Para Narcizinho, vocalista do Olodum, ver a forma como a banda consegue se conectar com um público diverso, além de manter a tradição do ensaio há mais de 30 anos é motivo de celebração.

 

"A Terça da Benção é maravilhosa, porque a gente vê não só pessoas daqui de Salvador curtindo a festa, mas o Brasil inteiro está aqui. O Olodum traz essa alegria para o nosso povo, é o amor no coração de cada um de nós. Não é só tocar. Para mim, é especial demais. Eu, como cantor do Olodum agradeço muito por fazer parte dessa história", afirmou ao site.

 

Convidado da noite ao lado do parceiro de banda, Buja Ferreira, Denny Denan fez questão de falar sobre a história dele com o Olodum e reforçar a conexão entre a Timbalada e o grupo percussivo que levou a Bahia para o mundo.

 

"Eu sou suspeito em falar porque eu estou na casa desde meus 10 anos de idade.

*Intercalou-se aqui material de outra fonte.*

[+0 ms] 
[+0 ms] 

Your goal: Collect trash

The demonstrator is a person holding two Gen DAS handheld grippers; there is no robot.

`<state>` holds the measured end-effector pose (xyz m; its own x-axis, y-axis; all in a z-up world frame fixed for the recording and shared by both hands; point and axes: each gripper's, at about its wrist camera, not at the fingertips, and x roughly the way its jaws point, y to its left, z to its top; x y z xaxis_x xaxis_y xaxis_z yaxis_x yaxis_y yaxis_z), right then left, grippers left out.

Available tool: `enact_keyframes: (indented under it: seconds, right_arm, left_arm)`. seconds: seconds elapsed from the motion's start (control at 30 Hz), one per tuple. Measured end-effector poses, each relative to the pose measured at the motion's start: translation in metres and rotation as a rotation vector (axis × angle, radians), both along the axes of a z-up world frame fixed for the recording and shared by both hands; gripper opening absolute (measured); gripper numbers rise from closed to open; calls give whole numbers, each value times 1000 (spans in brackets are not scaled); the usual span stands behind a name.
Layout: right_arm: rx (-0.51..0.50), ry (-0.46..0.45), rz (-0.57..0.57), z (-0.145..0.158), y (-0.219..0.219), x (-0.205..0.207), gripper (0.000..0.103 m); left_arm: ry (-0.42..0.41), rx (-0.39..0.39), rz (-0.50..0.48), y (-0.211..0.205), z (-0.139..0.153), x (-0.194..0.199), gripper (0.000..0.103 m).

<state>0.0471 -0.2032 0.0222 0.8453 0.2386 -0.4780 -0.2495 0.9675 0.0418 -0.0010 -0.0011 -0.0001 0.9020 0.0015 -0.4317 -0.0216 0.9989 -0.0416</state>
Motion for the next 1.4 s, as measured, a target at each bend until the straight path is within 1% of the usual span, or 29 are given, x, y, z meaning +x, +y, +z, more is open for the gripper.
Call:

Com 10 anos de idade eu vim pra aqui pra cantar com o Olodum Mirim, já sou dessa casa já há um bom tempo, e também é a minha banda prefeirda. É uma honra muito grande estar aqui e viver isso ao lado dos meus parceiros."

 

Músico do Olodum, Sidnei Souza, de 60 anos, é uma das figuras emblemáticas do ensaio. Com tambores do Olodum que são dados ao público presente, o artista faz questão de colar no palco durante as apresentações em que não está tocando para prestigiar o grupo que mudou a sua vida. 

 

Foto: Mariana Ribeiro/ Bahia Notícias

 

“São mais de 30 anos do Olodum. É lindo ver tanta gente nova se encantando por essa história. O Olodum foi quem começou o samba-reggae e tem uma participação considerável na história da música baiana. Eu só saio do Olodum quando morrer”, afirmou.

 

A festa com o Olodum segue acontecendo até a semana que antecede o Carnaval. Depois do ensaio do dia 3 de fevereiro, o encontro da banda com o público acontecerá nas ruas, com o Bloco Olodum e a Pipoca do Olodum. 

 

Para o Carnaval de 2026, a banda leva para as ruas o tema 'Máscaras Africanas - Magia e Beleza', uma celebração aos símbolos de identidade, resistência e conexão com as raízes. “As máscaras, elas comunicam morte, alegria, casamento, nascimento, festa na Odê… Então a máscara comunica de diversas formas”, afirma Lucas Di Fiori.

 

 

 

O grupo, que retomou os encontros em festas populares com a presença na Lavagem do Bonfim, por exemplo, não esconde a ansiedade de estar na folia para arrastar a multidão que há anos se move ao som do tambor.

 

O abadá para o desfile com o Bloco Olodum, que acontece no dia 15 de fevereiro, no circuito Dodô (Barra-Ondina), está sendo vendido no site Central do Carnaval a R$ 550.